Task details - The output is the lines below from the one with "Lens above the floor: 2.40" through the one with "(2, 309): 0.25", both included, printed exactly and with no other line.

------------------------------------

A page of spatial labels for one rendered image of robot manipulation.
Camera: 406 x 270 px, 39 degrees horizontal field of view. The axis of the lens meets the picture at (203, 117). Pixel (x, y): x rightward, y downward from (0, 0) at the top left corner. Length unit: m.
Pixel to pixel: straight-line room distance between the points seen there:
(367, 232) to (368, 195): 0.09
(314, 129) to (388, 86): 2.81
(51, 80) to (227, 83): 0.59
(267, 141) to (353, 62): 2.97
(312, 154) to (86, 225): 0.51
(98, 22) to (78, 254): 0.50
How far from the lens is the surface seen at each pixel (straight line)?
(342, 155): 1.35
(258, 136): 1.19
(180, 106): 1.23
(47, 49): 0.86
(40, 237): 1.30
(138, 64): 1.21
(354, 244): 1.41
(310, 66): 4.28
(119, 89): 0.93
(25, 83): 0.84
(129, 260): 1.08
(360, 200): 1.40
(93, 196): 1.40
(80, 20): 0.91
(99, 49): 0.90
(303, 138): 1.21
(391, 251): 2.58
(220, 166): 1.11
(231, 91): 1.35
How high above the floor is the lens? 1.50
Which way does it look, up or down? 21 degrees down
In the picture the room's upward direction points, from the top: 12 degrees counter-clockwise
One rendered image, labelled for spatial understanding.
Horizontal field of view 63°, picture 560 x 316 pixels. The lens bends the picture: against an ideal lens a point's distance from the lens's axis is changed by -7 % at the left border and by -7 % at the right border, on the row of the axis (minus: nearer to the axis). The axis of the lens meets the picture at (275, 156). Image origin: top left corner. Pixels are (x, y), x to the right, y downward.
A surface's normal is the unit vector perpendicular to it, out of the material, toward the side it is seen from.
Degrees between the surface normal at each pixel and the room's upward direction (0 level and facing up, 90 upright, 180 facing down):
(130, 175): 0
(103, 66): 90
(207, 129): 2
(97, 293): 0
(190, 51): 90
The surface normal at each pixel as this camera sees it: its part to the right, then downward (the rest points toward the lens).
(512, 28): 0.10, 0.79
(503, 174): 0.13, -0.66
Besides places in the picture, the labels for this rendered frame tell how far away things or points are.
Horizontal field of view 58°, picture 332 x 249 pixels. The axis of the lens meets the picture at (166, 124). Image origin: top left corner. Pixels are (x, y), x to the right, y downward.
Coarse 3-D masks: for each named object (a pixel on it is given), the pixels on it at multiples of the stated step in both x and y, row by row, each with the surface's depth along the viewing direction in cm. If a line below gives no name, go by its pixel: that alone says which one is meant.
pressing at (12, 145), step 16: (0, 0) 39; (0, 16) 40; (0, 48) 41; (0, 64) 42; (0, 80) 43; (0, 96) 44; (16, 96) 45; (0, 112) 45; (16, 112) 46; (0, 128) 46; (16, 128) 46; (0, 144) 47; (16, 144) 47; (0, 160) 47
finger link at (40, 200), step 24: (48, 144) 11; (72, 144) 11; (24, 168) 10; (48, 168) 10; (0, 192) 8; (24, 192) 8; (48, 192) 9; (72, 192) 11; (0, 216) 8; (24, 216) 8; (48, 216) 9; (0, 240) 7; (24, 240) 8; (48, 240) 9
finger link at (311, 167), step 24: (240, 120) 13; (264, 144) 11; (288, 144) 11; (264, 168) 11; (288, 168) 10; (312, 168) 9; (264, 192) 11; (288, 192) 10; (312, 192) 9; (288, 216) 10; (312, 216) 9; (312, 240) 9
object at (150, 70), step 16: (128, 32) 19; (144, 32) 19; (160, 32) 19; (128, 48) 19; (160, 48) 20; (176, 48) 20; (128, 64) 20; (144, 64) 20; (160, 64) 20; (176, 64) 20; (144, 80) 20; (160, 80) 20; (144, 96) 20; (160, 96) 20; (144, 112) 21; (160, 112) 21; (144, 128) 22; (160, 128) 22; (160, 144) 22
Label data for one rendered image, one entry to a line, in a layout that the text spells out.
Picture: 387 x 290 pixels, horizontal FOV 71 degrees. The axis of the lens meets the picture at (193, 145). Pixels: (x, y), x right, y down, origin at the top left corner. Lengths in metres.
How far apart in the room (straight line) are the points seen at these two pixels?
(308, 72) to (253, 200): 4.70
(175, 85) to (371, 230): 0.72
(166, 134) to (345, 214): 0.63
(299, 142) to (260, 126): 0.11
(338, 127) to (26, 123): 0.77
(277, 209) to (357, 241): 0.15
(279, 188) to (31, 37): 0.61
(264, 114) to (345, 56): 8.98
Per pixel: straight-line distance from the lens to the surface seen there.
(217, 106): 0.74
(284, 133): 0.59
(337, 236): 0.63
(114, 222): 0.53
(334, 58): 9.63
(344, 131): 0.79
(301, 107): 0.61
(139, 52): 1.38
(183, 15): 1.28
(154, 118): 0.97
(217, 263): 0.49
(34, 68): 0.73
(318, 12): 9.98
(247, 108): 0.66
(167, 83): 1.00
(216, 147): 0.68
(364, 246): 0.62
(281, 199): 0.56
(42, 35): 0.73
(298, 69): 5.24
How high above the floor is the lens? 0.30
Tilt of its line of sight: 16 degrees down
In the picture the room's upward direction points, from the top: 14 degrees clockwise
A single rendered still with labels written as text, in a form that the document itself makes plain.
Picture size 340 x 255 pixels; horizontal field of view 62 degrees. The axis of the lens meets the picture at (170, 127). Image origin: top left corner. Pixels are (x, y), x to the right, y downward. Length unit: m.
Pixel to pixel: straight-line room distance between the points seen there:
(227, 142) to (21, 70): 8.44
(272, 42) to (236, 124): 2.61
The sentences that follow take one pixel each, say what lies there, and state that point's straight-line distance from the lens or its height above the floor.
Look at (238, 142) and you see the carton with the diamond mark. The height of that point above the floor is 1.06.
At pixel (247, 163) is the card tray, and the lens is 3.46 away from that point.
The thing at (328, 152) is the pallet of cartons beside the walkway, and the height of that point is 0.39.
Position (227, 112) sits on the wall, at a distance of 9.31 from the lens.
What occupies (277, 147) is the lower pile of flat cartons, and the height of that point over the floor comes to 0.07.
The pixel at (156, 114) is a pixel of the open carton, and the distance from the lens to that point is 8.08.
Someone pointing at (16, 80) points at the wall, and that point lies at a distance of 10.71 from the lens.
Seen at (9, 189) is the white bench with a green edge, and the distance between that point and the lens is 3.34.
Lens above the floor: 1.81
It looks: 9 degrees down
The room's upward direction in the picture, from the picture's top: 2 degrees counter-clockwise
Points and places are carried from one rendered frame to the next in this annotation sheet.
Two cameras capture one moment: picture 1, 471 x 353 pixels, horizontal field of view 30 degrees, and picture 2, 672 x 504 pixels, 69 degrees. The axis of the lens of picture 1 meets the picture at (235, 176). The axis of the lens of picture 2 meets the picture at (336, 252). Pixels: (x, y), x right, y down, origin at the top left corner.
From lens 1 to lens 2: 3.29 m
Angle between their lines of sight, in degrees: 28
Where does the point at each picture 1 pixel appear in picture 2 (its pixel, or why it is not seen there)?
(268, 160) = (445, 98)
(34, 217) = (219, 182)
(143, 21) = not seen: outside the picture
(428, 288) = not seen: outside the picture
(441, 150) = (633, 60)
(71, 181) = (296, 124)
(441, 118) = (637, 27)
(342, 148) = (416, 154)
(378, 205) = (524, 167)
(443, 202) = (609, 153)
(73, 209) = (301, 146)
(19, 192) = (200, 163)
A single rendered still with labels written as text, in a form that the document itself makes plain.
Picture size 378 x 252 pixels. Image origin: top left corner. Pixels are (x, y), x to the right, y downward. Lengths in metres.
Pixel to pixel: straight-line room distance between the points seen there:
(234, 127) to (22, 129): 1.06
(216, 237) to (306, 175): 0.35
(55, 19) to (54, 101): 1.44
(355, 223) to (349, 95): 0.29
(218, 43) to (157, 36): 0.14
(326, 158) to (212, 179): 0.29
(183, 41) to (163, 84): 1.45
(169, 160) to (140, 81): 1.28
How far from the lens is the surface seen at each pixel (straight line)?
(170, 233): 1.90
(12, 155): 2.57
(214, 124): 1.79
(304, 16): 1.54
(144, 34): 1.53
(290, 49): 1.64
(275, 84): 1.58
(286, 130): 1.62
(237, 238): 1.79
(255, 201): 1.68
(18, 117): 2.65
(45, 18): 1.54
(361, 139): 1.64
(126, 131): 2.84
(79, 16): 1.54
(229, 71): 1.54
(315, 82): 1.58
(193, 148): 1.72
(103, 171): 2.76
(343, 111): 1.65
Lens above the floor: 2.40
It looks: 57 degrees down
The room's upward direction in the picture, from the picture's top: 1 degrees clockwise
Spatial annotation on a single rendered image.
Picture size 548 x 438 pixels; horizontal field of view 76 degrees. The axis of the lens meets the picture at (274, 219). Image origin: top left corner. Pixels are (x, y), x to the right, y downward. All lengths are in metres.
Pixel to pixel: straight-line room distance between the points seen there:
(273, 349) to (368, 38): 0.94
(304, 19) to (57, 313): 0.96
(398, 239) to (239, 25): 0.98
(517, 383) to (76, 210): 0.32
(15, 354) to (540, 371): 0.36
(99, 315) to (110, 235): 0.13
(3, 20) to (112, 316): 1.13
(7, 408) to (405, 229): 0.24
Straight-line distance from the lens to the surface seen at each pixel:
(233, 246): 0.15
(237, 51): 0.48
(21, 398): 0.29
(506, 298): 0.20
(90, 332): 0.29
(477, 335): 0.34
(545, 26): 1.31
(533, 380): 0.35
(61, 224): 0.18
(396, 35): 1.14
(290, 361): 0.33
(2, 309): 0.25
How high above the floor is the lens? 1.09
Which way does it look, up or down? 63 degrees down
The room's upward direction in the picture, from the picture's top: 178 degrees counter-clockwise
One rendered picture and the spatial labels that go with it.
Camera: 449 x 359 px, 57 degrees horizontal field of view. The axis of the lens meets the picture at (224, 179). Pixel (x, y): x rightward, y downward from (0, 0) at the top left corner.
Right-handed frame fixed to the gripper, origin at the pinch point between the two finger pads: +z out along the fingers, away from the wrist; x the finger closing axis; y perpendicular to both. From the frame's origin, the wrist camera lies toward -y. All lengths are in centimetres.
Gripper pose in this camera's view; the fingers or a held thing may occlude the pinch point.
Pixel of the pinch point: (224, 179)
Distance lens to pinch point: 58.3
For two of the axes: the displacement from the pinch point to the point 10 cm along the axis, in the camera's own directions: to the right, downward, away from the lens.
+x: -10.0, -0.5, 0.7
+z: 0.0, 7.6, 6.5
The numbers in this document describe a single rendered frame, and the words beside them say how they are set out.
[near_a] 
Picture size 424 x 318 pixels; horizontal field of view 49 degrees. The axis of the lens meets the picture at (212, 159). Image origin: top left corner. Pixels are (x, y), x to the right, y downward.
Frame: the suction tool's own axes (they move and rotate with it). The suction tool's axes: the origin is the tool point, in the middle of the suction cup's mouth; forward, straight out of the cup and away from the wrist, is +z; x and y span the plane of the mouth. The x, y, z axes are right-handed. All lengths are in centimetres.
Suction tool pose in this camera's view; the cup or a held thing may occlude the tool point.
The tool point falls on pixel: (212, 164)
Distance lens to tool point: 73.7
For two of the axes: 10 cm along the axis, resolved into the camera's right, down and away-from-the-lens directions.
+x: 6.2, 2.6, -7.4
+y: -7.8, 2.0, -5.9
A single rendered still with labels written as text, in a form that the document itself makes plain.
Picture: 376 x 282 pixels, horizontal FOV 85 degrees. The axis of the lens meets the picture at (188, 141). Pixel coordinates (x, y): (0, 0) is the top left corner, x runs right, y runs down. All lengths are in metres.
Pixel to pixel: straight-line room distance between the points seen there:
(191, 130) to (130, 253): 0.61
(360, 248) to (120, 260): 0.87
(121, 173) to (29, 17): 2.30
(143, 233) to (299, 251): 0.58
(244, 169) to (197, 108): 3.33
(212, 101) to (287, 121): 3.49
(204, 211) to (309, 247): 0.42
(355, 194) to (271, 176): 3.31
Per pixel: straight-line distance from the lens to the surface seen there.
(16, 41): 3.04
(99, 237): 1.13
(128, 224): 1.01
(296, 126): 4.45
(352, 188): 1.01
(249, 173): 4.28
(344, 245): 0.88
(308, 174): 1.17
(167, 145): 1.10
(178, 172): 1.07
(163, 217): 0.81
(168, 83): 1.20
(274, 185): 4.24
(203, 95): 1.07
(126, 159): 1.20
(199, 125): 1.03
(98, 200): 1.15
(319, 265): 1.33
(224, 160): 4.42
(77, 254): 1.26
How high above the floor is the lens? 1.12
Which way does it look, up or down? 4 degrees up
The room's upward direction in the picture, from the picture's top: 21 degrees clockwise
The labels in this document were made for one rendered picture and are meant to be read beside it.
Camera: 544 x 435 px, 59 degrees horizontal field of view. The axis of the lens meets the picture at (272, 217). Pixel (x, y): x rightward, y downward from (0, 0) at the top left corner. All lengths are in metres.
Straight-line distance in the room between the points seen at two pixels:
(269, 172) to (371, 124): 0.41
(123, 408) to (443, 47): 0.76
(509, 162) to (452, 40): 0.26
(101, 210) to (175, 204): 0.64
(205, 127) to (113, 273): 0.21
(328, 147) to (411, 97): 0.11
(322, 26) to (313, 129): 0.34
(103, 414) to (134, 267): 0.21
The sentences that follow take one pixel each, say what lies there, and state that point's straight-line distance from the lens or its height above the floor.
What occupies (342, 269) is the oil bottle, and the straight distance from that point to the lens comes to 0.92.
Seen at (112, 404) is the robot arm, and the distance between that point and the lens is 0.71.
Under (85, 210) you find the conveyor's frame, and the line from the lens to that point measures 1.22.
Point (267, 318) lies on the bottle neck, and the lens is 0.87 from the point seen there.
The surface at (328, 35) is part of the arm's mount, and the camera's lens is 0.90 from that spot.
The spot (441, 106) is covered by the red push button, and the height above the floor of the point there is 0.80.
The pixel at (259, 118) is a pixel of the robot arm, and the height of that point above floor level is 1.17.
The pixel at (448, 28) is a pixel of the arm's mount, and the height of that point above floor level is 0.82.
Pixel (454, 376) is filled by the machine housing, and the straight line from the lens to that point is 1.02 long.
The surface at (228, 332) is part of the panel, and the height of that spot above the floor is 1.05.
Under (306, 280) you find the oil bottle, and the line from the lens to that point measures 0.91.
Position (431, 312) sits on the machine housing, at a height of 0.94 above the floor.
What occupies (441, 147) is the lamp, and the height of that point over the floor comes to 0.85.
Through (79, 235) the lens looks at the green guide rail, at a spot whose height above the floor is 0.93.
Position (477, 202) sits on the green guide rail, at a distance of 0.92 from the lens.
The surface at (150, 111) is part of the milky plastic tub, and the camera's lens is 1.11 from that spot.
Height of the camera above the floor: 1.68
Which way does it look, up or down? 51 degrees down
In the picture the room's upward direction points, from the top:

------------------------------------

Solution for this problem -
Lens above the floor: 2.40
It looks: 57 degrees down
The room's upward direction in the picture, from the picture's top: 1 degrees clockwise
Spatial annotation on a single rendered image.
Picture size 548 x 438 pixels; horizontal field of view 76 degrees. The axis of the lens meets the picture at (274, 219). Image origin: top left corner. Pixels are (x, y), x to the right, y downward. All lengths are in metres.
Pixel to pixel: straight-line room distance between the points seen there:
(273, 349) to (368, 38): 0.94
(304, 19) to (57, 313): 0.96
(398, 239) to (239, 25): 0.98
(517, 383) to (76, 210): 0.32
(15, 354) to (540, 371): 0.36
(99, 315) to (110, 235): 0.13
(3, 20) to (112, 316): 1.13
(7, 408) to (405, 229): 0.24
Straight-line distance from the lens to the surface seen at each pixel:
(233, 246): 0.15
(237, 51): 0.48
(21, 398): 0.29
(506, 298): 0.20
(90, 332): 0.29
(477, 335): 0.34
(545, 26): 1.31
(533, 380): 0.35
(61, 224): 0.18
(396, 35): 1.14
(290, 361): 0.33
(2, 309): 0.25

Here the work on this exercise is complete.